§ What is required: Only the lines below starting at the one containing "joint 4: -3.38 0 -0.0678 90" and ending at the one containing "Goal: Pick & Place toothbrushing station" belong in the answer, each copied exactly.

═══ Task material ═══

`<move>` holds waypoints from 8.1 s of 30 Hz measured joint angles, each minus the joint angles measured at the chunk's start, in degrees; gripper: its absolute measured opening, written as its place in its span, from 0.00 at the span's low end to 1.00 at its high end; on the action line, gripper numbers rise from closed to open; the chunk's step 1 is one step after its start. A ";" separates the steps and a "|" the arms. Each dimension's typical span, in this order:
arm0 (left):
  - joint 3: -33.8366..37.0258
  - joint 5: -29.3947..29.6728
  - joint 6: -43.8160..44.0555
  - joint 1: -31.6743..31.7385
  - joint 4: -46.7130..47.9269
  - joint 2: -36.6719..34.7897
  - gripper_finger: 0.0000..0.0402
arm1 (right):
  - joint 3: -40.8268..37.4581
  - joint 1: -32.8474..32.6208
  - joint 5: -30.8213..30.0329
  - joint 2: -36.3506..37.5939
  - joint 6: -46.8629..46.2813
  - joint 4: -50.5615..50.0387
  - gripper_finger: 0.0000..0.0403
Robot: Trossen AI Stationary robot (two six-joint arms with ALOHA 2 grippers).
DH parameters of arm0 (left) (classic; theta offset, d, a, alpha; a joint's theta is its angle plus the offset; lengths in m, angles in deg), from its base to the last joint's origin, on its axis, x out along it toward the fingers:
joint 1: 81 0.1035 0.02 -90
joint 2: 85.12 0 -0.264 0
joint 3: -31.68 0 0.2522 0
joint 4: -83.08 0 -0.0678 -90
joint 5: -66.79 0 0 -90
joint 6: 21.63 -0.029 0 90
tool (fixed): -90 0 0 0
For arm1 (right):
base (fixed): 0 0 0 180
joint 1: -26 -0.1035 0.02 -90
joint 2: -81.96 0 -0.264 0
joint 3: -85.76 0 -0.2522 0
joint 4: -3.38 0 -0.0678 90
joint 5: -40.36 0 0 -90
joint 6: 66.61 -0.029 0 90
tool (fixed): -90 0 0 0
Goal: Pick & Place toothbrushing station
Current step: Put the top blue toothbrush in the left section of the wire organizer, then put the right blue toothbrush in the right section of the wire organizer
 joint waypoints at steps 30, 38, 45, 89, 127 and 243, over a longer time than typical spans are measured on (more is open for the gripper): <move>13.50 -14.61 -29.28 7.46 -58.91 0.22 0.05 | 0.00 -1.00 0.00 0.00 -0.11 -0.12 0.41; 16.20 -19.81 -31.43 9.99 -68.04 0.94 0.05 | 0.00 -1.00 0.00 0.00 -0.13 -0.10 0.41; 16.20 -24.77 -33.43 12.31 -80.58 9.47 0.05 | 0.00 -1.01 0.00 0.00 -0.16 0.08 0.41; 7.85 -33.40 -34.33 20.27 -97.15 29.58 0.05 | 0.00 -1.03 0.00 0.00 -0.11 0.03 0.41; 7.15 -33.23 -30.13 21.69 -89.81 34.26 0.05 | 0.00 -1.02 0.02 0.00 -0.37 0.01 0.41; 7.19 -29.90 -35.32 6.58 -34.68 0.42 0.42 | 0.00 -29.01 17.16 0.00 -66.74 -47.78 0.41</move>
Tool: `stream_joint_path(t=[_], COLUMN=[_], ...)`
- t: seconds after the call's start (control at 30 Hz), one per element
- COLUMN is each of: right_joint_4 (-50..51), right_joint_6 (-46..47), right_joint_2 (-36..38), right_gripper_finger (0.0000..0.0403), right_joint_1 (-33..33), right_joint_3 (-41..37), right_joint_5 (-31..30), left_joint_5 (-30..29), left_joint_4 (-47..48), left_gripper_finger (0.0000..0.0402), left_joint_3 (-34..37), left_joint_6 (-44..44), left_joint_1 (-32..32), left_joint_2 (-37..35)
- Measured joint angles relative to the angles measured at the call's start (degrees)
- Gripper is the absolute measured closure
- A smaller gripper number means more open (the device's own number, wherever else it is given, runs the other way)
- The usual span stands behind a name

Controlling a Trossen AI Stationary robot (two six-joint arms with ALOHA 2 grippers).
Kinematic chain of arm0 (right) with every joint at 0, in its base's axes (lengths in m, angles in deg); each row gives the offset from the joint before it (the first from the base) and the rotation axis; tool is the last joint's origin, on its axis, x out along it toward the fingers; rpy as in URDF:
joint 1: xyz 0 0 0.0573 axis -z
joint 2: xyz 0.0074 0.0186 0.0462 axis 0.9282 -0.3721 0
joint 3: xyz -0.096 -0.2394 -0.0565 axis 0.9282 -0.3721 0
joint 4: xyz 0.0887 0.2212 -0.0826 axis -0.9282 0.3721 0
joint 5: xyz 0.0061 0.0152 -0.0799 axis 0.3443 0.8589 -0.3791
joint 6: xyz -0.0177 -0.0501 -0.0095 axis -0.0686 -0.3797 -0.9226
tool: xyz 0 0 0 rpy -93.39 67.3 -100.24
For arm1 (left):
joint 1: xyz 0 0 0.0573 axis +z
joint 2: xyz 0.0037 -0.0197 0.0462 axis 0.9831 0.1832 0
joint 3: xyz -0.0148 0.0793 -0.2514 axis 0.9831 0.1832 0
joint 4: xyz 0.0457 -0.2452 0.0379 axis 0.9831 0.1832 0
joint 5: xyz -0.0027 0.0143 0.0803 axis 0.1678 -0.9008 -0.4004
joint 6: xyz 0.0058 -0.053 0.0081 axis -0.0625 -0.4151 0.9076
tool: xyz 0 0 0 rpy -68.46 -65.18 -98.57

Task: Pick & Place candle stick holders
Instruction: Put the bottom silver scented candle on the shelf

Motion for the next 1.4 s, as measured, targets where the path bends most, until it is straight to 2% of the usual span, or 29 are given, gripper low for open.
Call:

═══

§ Response:
joint 4: -3.38 0 -0.0678 90
joint 5: -40.36 0 0 -90
joint 6: 66.61 -0.029 0 90
tool (fixed): -90 0 0 0
Goal: Pick & Place toothbrushing station

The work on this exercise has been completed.